E poi c’è la Griffonia Simplicifolia, una pianta ricca di triptofano, precursore della serotonina, l’ ormone del buon umore. «Può essere utilizzata per favorire la sintesi di questo neurotrasmettitore molto importante per lo stato emotivo del paziente, per la percezione del dolore e per la motilità intestinale», rilancia il medico. Un’azione complementare alla Griffonia, aggiunge l’esperto, viene svolta «dall’Hypericum perforatum, iperico, che si è dimostrato efficace nella gestione dell’ansia e della depressione lieve e moderata. Studi recenti prospettano un suo possibile utilizzo anche nel dolore, che spesso interessa il sistema nervoso». Si tratta di una «pianta che ha proprietà farmacologiche importanti, va maneggiata con attenzione e assunta sotto controllo medico perché può determinare anche interazioni con altri farmaci, riducendone o aumentandone l’azione terapeutica».

La stanchezza

È un capitolo a parte dal momento che è spesso presente nelle condizioni patologiche che interessano il sistema nervoso. «In base alla mia esperienza clinica – dice Gardarelli – e considerando i dati scientifici, l’integrazione del coenzima Q10 potrebbe migliorare la qualità di vita di molti pazienti neurologici. Il Q10, infatti, è uno degli attori principali della produzione di energia ad opera dei mitocondri, vere e proprie centraline energetiche cellulari. I livelli di questo coenzima diminuiscono con l’età e il suo utilizzo è indicato per patologie come il morbo di Parkinson ma anche per la fibromalgia». Senza dubbio, chiude Gardarelli, uno «dei fattori che contribuisce all’azione terapeutica del Q10 è costituito dal suo potenziale antiossidante caratteristico anche del Glutatione, molecola necessaria anche per metabolizzare molti farmaci, utilizzati anche in neurologia. Ad oggi, viene impiegato anche in oncologia per contrastare l’effetto tossico del cisplatino, un chemioterapico importante».

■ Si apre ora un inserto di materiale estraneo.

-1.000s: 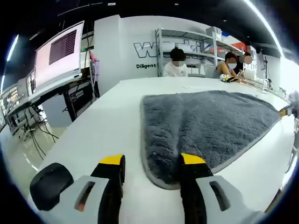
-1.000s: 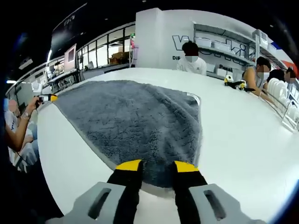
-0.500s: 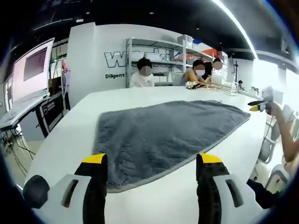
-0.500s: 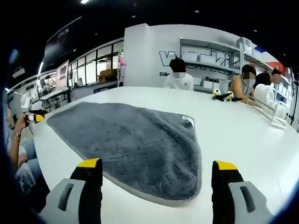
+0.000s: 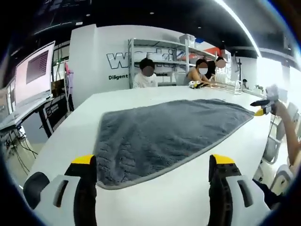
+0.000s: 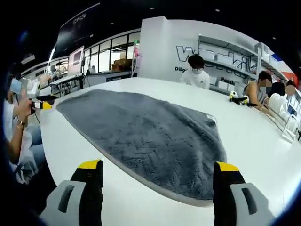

dr-michele-gardarelli-associazione-scientifica-fibromialgiaIl ruolo degli oppioidi nella terapia del dolore

Uno sguardo particolare va rivolto al ruolo degli oppioidi. Che sono molto utilizzati nella terapia del dolore, caratteristico di tante patologie neurologiche. «Possono però determinare il fenomeno della tolleranza», avverte Gardarelli (nella foto).
Che aggiunge: «Questo causa la necessità di aumentare il dosaggio così da ottenere un effetto terapeutico». Ma non solo. Sempre gli oppioidi, fa sapere il medico, «possono determinare l’iperalgesia e cioè un aumento della sensibilità al dolore». Ed ecco, allora, il ruolo della Pea, utilizzabile anche per ridurre l’incidenza di questi fenomeni, ottimizzando l’efficacia della terapia farmacologica». Gli oppioidi sono farmaci analgesici derivati dall’oppio; le principali indicazioni terapeutiche sono l’induzione dell’anestesia prima di un intervento chirurgico, l’ aumento del controllo del dolore e il trattamento di condizioni come dispnea da edema polmonare acuto. Gli oppioidi naturali sono morfina, codeina, tebaina e papaverina ma i più utilizzati sono morfina e codeina. La morfina, in particolare, è la più utilizzata in campo oncologico e nel trattamento del dolore post operatorio.